An FDIC official did not comment on the details to CNN, but said it is standard practice and one of the first steps the independent government agency takes after being named receiver.

US workers also received their annual bonuses on Friday, just hours before FDIC took over the collapsed lender, Axios reported.

SVB collapsed Friday morning after a stunning 48 hours in which a bank run and a capital crisis led to the second-largest failure of a financial institution in US history.

California regulators shuttered the tech lender and put it under the control of the FDIC.

The FDIC is acting as a receiver, which typically means it will liquidate the bank's assets to pay back its customers, including depositors and creditors.

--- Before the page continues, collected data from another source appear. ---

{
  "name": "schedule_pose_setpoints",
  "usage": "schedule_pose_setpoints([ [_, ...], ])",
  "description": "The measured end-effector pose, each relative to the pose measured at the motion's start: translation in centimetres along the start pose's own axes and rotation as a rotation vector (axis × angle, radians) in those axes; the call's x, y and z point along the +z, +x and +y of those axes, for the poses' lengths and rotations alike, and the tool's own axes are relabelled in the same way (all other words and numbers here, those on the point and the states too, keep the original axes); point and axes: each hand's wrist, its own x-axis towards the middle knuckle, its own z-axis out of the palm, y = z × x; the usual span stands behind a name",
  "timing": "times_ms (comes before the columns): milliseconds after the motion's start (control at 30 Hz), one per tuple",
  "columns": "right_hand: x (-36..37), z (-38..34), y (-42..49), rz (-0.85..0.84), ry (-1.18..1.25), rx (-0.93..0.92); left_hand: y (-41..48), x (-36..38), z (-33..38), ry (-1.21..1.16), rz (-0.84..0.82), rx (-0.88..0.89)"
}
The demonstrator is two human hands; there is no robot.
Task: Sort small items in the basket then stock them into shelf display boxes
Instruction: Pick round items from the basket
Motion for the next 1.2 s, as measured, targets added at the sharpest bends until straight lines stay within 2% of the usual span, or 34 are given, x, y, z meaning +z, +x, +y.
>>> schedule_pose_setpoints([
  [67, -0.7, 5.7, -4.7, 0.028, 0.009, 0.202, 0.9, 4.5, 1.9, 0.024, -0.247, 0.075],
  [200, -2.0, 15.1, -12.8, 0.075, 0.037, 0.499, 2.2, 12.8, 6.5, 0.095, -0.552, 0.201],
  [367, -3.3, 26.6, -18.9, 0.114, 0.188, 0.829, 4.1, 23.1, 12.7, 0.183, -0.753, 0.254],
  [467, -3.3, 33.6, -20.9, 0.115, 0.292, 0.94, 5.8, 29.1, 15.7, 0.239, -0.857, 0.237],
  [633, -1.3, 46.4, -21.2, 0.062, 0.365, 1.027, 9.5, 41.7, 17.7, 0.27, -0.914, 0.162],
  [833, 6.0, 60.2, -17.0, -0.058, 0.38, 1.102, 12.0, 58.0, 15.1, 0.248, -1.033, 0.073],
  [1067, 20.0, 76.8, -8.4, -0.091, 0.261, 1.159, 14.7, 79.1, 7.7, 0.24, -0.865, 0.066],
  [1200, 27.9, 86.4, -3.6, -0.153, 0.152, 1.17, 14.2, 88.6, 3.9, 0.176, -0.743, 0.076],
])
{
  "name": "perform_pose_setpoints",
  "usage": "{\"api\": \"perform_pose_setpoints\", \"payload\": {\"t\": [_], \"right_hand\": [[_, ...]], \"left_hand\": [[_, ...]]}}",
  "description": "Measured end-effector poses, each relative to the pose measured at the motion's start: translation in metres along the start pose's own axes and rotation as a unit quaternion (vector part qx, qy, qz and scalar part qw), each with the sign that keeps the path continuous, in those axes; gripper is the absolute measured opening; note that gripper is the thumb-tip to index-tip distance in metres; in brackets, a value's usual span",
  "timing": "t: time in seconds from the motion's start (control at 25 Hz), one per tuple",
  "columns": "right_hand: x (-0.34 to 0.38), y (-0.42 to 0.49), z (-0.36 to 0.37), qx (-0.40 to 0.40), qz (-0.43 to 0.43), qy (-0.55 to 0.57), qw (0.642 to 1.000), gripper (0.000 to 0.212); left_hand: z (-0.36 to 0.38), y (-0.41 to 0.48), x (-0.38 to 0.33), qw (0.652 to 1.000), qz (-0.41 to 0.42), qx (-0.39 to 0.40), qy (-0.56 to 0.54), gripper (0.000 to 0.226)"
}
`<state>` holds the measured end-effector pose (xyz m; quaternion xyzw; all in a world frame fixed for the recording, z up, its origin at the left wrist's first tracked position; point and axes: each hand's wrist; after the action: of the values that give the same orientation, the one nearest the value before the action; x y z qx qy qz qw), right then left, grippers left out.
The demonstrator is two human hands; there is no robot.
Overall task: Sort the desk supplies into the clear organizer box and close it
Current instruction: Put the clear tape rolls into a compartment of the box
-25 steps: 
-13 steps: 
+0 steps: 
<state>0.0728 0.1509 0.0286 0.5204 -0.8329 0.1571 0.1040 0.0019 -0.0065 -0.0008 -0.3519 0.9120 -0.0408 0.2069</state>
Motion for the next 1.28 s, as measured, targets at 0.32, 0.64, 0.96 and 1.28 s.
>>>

Employees, except essential and branch workers, were told to keep working remotely, Reuters reported. The bank had more than 8,500 employees at the end of 2022.

The FDIC said the main office and all 17 branches of SVB, located in California and Massachusetts, will reopen Monday.

The FDIC, an independent government agency that insures bank deposits and oversees financial institutions, said all insured depositors will have full access to their insured deposits by no later than Monday morning. It said it would pay uninsured depositors an "advance dividend within the next week."

The FDIC took over in the midmorning Friday; usually it waits until markets close.

"SVB's condition deteriorated so quickly that it couldn't last just five more hours," wrote Better Markets CEO Dennis M. Kelleher. "That's because its depositors were withdrawing their money so fast that the bank was insolvent, and an intraday closure was unavoidable due to a classic bank run."